Les dirigeants de l’Union européenne sont confrontés à une décision cruciale sur l’utilisation des avoirs russes gelés afin de soutenir financièrement l’Ukraine, alors que Kiev risque de manquer de liquidités dès l’an prochain sans aide supplémentaire. Le débat s’est intensifié à l’approche d’un sommet européen, dans un contexte de pressions politiques, juridiques et budgétaires croissantes.
Selon des responsables européens, l’enjeu est double : garantir la continuité du soutien à l’Ukraine face à l’invasion russe, tout en répondant aux accusations du président américain Donald Trump sur la prétendue faiblesse de l’Europe. Plusieurs capitales souhaitent démontrer leur détermination en mettant en place un mécanisme de financement crédible et durable pour Kiev.
Au cœur des discussions figure l’utilisation des quelque 250 milliards d’euros d’avoirs souverains russes gelés au sein de l’UE. Une option privilégiée consisterait à employer les revenus générés par ces fonds pour garantir des prêts à l’Ukraine. Mais cette solution se heurte à de fortes réticences, notamment en raison des risques juridiques qu’elle pourrait entraîner.
La Belgique, où sont conservés une grande partie de ces actifs via le dépositaire financier Euroclear, réclame des garanties illimitées contre d’éventuelles poursuites judiciaires de la Russie. Bruxelles craint que Moscou ne lance des actions en justice susceptibles d’exposer l’État belge à des coûts financiers considérables.
Les discussions sont également compliquées par la situation budgétaire tendue dans plusieurs États membres et par l’opposition de la Hongrie, qui menace d’utiliser son droit de veto contre certaines formes d’aide à l’Ukraine.

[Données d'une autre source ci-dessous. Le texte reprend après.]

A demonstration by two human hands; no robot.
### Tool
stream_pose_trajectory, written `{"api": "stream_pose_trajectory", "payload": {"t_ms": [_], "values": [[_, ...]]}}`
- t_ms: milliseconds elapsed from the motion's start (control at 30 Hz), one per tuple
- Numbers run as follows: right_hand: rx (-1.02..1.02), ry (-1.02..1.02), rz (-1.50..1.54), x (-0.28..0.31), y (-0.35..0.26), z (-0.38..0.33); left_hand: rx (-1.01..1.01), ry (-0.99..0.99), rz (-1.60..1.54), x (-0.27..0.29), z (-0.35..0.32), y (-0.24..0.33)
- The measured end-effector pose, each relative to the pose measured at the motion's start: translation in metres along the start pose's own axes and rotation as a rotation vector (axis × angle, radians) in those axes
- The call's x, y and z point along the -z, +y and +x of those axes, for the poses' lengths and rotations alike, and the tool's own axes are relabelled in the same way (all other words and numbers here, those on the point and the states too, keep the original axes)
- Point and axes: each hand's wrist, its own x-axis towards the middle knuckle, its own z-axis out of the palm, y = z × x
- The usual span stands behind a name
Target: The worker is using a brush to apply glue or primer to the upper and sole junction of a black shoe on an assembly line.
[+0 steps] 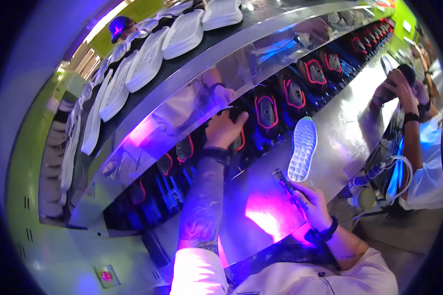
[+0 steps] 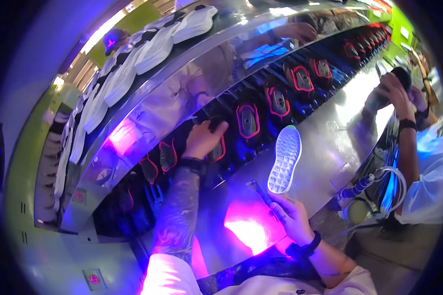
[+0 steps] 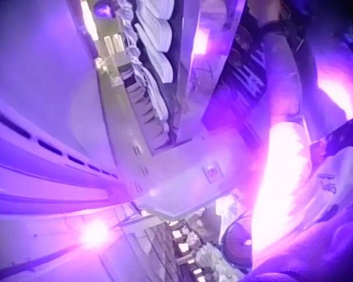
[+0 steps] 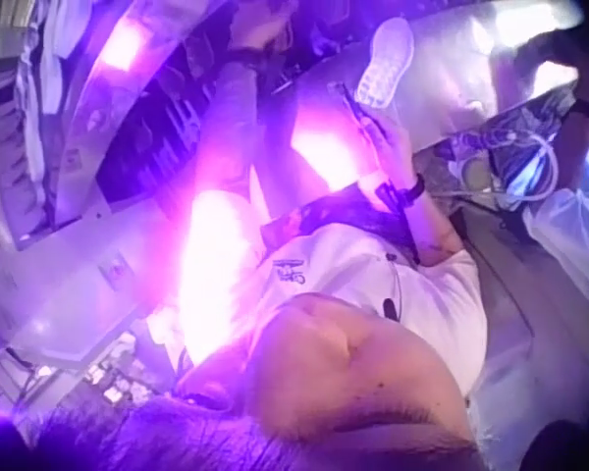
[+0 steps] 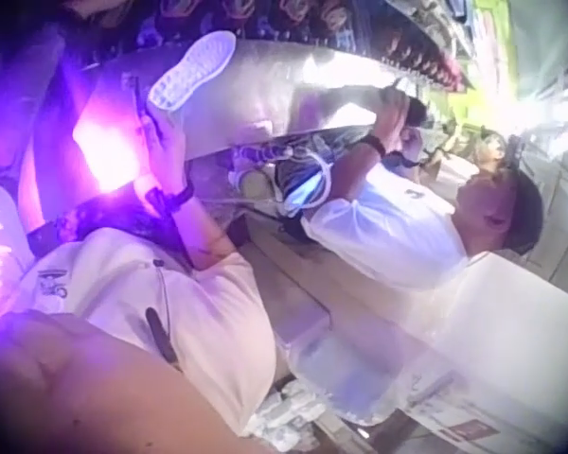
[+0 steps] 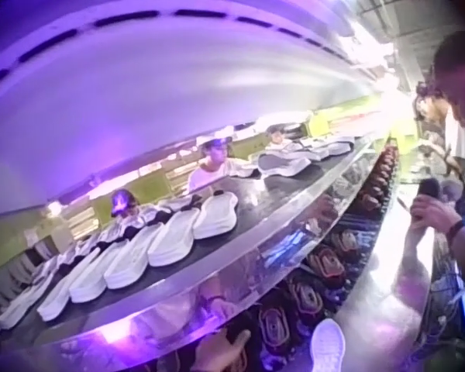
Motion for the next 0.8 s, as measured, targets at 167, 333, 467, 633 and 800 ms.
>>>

Cette résistance souligne les divisions persistantes au sein de l’UE sur la stratégie à adopter face à Moscou.
Alors que la guerre se poursuit et que les besoins de Kiev augmentent, les dirigeants européens savent que l’inaction pourrait avoir des conséquences majeures, tant pour l’Ukraine que pour la crédibilité géopolitique de l’Union. La décision à venir sur les avoirs russes gelés pourrait ainsi marquer un tournant dans l’engagement européen et redéfinir les limites de son action face à la Russie.